EXERCISE DIRECTIONS:
Print out the data that follows exactly, character for character, apart from the pictures.

INPUT DATA:
.....
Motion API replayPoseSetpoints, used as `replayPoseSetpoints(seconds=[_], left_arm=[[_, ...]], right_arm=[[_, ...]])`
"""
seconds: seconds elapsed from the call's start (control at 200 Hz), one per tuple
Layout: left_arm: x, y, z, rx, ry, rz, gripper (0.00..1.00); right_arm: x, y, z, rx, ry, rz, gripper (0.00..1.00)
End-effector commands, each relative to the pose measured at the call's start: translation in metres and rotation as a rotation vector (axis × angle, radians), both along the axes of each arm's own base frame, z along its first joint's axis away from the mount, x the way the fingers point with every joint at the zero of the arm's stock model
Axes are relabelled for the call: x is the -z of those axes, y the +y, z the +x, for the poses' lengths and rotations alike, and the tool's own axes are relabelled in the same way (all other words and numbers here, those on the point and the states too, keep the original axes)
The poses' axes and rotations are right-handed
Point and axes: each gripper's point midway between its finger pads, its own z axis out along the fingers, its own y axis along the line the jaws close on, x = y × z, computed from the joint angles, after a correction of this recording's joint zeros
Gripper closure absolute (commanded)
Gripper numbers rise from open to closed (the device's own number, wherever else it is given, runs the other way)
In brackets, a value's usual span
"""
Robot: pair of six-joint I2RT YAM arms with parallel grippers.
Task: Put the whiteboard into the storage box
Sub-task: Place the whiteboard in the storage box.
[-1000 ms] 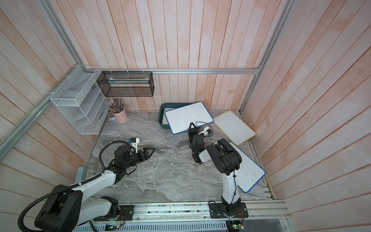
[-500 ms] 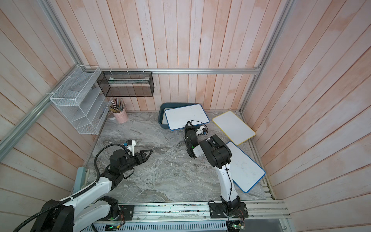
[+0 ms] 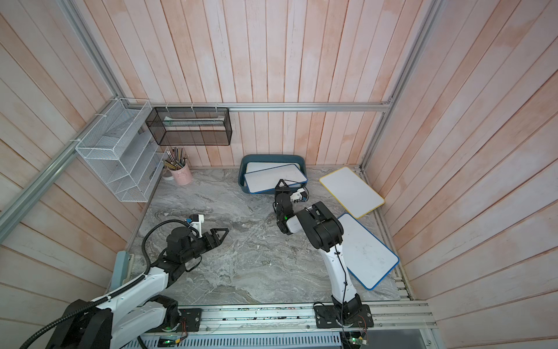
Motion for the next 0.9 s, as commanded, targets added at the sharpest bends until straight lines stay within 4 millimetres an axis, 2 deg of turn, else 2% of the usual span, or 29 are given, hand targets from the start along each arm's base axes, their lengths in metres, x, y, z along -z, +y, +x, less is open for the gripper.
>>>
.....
TASK RESPONSE:
Motion API replayPoseSetpoints, used as `replayPoseSetpoints(seconds=[_], left_arm=[[_, ...]], right_arm=[[_, ...]])`
"""
seconds: seconds elapsed from the call's start (control at 200 Hz), one per tuple
Layout: left_arm: x, y, z, rx, ry, rz, gripper (0.00..1.00); right_arm: x, y, z, rx, ry, rz, gripper (0.00..1.00)
End-effector commands, each relative to the pose measured at the call's start: translation in metres and rotation as a rotation vector (axis × angle, radians), both along the axes of each arm's own base frame, z along its first joint's axis away from the mount, x the way the fingers point with every joint at the zero of the arm's stock model
Axes are relabelled for the call: x is the -z of those axes, y the +y, z the +x, for the poses' lengths and rotations alike, and the tool's own axes are relabelled in the same way (all other words and numbers here, those on the point and the states too, keep the original axes)
The poses' axes and rotations are right-handed
Point and axes: each gripper's point midway between its finger pads, its own z axis out along the fingers, its own y axis along the line the jaws close on, x = y × z, computed from the joint angles, after a correction of this recording's joint zeros
Gripper closure absolute (commanded)
Gripper numbers rise from open to closed (the device's own number, wherever else it is given, runs the other way)
In brackets, a value's usual span
"""
Robot: pair of six-joint I2RT YAM arms with parallel grippers.
Task: Put the whiteboard into the storage box
Sub-task: Place the whiteboard in the storage box.
[-1000 ms] 
[-500 ms] 
[+0 ms] 
Motion for the next 0.9 s, as commanded, targets added at the sharpest bends until straight lines stay within 4 millimetres an axis, 2 deg of turn, else 2% of the usual span, or 29 are given, hand targets from the start along each arm's base axes, their lengths in metres, x, y, z along -z, +y, +x, less is open for the gripper.
>>>

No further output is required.